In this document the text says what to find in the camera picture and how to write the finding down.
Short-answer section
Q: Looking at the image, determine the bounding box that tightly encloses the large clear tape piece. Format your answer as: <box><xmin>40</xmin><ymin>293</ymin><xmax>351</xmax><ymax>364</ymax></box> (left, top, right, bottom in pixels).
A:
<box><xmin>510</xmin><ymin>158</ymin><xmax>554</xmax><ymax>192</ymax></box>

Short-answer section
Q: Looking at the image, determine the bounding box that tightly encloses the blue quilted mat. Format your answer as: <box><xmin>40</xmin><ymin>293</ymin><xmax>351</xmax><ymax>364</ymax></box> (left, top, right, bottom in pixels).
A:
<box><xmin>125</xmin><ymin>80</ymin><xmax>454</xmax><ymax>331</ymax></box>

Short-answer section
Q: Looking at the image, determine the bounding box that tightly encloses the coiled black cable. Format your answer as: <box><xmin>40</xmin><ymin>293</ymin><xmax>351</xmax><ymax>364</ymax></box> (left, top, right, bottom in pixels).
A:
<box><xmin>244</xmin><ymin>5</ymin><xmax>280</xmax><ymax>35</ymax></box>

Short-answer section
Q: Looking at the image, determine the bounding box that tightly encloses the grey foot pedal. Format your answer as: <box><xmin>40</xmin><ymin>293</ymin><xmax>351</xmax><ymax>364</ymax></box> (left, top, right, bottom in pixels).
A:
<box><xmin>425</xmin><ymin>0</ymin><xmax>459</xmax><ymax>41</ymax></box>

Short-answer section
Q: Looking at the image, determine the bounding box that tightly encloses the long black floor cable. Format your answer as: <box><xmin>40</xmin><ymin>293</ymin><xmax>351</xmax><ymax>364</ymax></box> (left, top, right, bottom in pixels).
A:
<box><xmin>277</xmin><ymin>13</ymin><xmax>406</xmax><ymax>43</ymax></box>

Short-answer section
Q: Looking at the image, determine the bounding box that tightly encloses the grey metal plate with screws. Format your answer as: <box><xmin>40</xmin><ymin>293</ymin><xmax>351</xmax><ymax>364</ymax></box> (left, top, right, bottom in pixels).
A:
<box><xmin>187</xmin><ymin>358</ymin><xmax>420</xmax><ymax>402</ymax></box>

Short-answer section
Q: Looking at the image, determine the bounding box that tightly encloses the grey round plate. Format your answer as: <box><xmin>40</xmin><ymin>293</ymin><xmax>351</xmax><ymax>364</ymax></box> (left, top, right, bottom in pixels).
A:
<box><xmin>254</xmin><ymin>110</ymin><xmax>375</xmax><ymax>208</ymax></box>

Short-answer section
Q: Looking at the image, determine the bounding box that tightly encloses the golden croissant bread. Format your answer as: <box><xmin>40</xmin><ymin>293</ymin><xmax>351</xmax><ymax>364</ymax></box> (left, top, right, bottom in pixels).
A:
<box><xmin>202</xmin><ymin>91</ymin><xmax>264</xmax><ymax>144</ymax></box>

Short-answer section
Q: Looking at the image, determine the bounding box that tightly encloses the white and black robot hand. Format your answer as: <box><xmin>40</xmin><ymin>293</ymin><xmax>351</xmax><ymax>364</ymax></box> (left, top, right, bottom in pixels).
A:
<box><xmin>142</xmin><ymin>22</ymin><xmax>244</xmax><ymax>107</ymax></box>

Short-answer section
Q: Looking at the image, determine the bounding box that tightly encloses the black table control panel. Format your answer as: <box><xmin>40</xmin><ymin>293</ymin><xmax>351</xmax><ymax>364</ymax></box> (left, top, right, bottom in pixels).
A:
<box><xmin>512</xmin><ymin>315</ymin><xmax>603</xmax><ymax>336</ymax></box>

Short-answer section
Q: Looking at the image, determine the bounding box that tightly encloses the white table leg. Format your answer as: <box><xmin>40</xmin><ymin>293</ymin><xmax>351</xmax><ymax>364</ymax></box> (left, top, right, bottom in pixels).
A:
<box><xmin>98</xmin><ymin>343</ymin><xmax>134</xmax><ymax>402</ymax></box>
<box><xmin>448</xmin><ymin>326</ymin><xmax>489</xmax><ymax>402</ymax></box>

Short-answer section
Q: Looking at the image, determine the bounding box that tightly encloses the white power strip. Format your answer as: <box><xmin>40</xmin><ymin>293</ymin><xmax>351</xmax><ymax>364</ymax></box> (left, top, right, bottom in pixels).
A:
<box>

:: Problem details ::
Reproduce the whole listing so that each line matches the original exactly.

:: Result for this task ::
In this document the text says what to find in the camera picture and how to write the finding down.
Short-answer section
Q: Looking at the image, determine the bounding box that tightly encloses the large clear tape piece. Format your answer as: <box><xmin>40</xmin><ymin>293</ymin><xmax>351</xmax><ymax>364</ymax></box> (left, top, right, bottom in pixels).
A:
<box><xmin>510</xmin><ymin>158</ymin><xmax>554</xmax><ymax>192</ymax></box>

Short-answer section
Q: Looking at the image, determine the bounding box that tightly encloses the blue quilted mat. Format your answer as: <box><xmin>40</xmin><ymin>293</ymin><xmax>351</xmax><ymax>364</ymax></box> (left, top, right, bottom in pixels).
A:
<box><xmin>125</xmin><ymin>80</ymin><xmax>454</xmax><ymax>331</ymax></box>

Short-answer section
Q: Looking at the image, determine the bounding box that tightly encloses the coiled black cable. Format your answer as: <box><xmin>40</xmin><ymin>293</ymin><xmax>351</xmax><ymax>364</ymax></box> (left, top, right, bottom in pixels).
A:
<box><xmin>244</xmin><ymin>5</ymin><xmax>280</xmax><ymax>35</ymax></box>

Short-answer section
Q: Looking at the image, determine the bounding box that tightly encloses the grey foot pedal. Format your answer as: <box><xmin>40</xmin><ymin>293</ymin><xmax>351</xmax><ymax>364</ymax></box> (left, top, right, bottom in pixels).
A:
<box><xmin>425</xmin><ymin>0</ymin><xmax>459</xmax><ymax>41</ymax></box>

Short-answer section
Q: Looking at the image, determine the bounding box that tightly encloses the long black floor cable. Format your answer as: <box><xmin>40</xmin><ymin>293</ymin><xmax>351</xmax><ymax>364</ymax></box> (left, top, right, bottom in pixels).
A:
<box><xmin>277</xmin><ymin>13</ymin><xmax>406</xmax><ymax>43</ymax></box>

Short-answer section
Q: Looking at the image, determine the bounding box that tightly encloses the grey metal plate with screws. Format your answer as: <box><xmin>40</xmin><ymin>293</ymin><xmax>351</xmax><ymax>364</ymax></box> (left, top, right, bottom in pixels).
A:
<box><xmin>187</xmin><ymin>358</ymin><xmax>420</xmax><ymax>402</ymax></box>

Short-answer section
Q: Looking at the image, determine the bounding box that tightly encloses the grey round plate. Format your answer as: <box><xmin>40</xmin><ymin>293</ymin><xmax>351</xmax><ymax>364</ymax></box> (left, top, right, bottom in pixels).
A:
<box><xmin>254</xmin><ymin>110</ymin><xmax>375</xmax><ymax>208</ymax></box>

Short-answer section
Q: Looking at the image, determine the bounding box that tightly encloses the golden croissant bread. Format your answer as: <box><xmin>40</xmin><ymin>293</ymin><xmax>351</xmax><ymax>364</ymax></box> (left, top, right, bottom in pixels).
A:
<box><xmin>202</xmin><ymin>91</ymin><xmax>264</xmax><ymax>144</ymax></box>

Short-answer section
Q: Looking at the image, determine the bounding box that tightly encloses the white and black robot hand. Format your answer as: <box><xmin>40</xmin><ymin>293</ymin><xmax>351</xmax><ymax>364</ymax></box> (left, top, right, bottom in pixels).
A:
<box><xmin>142</xmin><ymin>22</ymin><xmax>244</xmax><ymax>107</ymax></box>

Short-answer section
Q: Looking at the image, determine the bounding box that tightly encloses the black table control panel. Format your answer as: <box><xmin>40</xmin><ymin>293</ymin><xmax>351</xmax><ymax>364</ymax></box> (left, top, right, bottom in pixels).
A:
<box><xmin>512</xmin><ymin>315</ymin><xmax>603</xmax><ymax>336</ymax></box>

Short-answer section
Q: Looking at the image, determine the bounding box that tightly encloses the white table leg. Format your answer as: <box><xmin>40</xmin><ymin>293</ymin><xmax>351</xmax><ymax>364</ymax></box> (left, top, right, bottom in pixels).
A:
<box><xmin>98</xmin><ymin>343</ymin><xmax>134</xmax><ymax>402</ymax></box>
<box><xmin>448</xmin><ymin>326</ymin><xmax>489</xmax><ymax>402</ymax></box>

Short-answer section
Q: Looking at the image, determine the bounding box that tightly encloses the white power strip. Format your answer as: <box><xmin>40</xmin><ymin>293</ymin><xmax>351</xmax><ymax>364</ymax></box> (left, top, right, bottom in pixels).
A:
<box>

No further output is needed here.